INFORMATION GIVEN
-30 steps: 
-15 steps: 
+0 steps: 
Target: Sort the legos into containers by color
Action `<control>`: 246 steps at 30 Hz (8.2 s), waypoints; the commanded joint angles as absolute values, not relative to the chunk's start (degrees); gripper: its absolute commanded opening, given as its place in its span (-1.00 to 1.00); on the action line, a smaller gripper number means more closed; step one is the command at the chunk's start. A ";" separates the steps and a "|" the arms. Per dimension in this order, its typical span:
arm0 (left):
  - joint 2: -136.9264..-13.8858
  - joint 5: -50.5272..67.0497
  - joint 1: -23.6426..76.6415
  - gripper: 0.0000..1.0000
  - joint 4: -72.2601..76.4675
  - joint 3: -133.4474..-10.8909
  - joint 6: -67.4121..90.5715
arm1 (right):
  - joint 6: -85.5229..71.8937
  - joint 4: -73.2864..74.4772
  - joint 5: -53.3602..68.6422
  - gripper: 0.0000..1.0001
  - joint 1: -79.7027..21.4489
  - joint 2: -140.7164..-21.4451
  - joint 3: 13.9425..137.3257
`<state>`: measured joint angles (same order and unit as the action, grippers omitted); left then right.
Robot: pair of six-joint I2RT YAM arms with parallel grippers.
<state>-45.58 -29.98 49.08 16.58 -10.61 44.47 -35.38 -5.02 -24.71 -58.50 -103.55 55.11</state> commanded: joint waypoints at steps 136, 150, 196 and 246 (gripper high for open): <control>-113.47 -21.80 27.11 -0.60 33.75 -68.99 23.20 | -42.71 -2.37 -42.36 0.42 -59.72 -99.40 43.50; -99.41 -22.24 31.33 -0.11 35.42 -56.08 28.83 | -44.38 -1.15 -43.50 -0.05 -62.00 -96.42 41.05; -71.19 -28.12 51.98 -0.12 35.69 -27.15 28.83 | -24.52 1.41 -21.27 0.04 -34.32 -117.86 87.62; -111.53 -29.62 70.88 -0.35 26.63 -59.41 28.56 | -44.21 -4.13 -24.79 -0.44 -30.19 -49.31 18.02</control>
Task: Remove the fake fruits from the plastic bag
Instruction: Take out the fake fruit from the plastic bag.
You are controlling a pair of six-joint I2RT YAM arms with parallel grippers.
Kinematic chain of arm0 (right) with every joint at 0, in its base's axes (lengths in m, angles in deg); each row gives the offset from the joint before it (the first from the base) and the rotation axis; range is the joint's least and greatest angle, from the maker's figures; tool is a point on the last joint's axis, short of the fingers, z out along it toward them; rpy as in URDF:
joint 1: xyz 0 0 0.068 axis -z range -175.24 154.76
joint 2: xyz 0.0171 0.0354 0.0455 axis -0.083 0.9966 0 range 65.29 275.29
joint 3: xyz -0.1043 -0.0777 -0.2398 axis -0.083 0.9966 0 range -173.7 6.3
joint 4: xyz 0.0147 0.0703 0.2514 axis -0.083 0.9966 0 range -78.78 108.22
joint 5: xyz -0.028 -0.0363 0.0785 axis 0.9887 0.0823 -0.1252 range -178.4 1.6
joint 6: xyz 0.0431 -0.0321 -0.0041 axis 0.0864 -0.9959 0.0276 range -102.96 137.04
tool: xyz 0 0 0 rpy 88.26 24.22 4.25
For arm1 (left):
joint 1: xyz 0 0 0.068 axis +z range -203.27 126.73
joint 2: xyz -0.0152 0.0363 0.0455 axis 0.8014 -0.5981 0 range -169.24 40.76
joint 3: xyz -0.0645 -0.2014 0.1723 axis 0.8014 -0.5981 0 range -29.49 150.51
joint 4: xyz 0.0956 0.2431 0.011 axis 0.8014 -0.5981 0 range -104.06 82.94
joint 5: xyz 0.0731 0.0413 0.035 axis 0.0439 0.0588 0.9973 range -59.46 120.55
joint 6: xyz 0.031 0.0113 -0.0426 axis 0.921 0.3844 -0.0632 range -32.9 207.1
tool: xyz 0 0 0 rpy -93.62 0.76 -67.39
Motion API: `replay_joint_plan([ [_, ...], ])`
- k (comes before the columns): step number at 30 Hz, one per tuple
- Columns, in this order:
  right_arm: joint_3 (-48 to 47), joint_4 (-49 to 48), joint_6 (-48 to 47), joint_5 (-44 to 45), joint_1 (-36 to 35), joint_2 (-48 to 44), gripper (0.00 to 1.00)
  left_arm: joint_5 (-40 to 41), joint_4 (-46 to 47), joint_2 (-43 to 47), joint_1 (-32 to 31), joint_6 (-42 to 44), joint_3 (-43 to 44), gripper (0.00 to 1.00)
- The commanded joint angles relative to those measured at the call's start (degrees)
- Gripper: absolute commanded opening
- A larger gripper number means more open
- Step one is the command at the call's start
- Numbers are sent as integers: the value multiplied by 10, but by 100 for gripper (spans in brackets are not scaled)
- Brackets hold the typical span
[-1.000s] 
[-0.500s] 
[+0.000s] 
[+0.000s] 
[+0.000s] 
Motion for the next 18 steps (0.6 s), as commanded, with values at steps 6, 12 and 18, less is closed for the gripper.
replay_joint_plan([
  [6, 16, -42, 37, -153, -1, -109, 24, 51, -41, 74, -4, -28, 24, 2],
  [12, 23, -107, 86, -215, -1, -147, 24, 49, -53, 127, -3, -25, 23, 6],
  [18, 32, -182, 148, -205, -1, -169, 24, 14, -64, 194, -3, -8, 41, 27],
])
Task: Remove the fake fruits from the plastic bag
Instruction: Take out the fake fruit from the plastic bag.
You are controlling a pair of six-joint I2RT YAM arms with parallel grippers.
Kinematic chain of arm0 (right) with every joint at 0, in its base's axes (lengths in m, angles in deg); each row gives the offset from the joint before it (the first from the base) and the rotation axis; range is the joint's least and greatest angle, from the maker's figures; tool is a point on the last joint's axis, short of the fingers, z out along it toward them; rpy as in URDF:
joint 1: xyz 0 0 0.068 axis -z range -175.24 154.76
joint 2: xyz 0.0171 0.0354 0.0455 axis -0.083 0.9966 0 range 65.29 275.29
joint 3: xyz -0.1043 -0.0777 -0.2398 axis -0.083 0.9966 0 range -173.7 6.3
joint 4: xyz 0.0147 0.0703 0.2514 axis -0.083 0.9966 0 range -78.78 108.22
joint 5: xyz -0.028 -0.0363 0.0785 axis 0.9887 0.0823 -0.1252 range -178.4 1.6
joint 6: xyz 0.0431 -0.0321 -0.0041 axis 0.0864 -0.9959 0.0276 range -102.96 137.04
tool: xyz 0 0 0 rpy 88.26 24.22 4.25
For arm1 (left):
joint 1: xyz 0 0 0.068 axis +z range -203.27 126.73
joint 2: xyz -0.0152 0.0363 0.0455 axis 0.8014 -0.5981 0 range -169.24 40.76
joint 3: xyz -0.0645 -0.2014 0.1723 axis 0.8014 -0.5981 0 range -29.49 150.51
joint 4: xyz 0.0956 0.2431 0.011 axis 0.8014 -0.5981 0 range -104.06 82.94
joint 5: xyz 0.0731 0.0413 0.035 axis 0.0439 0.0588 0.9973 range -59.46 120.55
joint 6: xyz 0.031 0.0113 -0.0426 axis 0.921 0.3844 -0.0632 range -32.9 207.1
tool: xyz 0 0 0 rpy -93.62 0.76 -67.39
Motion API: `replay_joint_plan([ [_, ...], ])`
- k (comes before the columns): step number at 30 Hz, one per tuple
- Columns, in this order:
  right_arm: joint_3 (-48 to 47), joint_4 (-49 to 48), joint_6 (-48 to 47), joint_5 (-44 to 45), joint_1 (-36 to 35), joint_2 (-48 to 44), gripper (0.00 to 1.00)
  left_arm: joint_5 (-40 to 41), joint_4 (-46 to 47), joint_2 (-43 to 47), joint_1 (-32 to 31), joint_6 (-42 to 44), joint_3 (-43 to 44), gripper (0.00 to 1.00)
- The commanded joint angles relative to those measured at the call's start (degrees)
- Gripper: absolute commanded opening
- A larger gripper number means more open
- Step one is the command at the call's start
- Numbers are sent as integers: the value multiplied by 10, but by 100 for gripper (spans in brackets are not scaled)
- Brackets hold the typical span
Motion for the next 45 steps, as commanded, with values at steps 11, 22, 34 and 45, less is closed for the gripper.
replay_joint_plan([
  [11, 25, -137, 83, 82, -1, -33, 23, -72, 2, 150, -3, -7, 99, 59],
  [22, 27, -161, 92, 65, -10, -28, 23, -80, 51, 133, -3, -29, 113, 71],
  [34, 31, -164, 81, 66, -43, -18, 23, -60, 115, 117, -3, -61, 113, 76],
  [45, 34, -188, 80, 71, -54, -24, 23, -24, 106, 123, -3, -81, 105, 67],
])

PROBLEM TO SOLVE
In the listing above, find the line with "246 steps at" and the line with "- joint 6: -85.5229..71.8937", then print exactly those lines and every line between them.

SOLUTION TO THIS TASK
Action `<control>`: 246 steps at 30 Hz (8.2 s), waypoints; the commanded joint angles as absolute values, not relative to the chunk's start (degrees); gripper: its absolute commanded opening, given as its place in its span (-1.00 to 1.00); on the action line, a smaller gripper number means more closed; step one is the command at the chunk's start. A ";" separates the steps and a "|" the arms. Per dimension in this order, its typical span:
arm0 (left):
  - joint 2: -136.9264..-13.8858
  - joint 5: -50.5272..67.0497
  - joint 1: -23.6426..76.6415
  - gripper: 0.0000..1.0000
  - joint 4: -72.2601..76.4675
  - joint 3: -133.4474..-10.8909
  - joint 6: -67.4121..90.5715
arm1 (right):
  - joint 6: -85.5229..71.8937

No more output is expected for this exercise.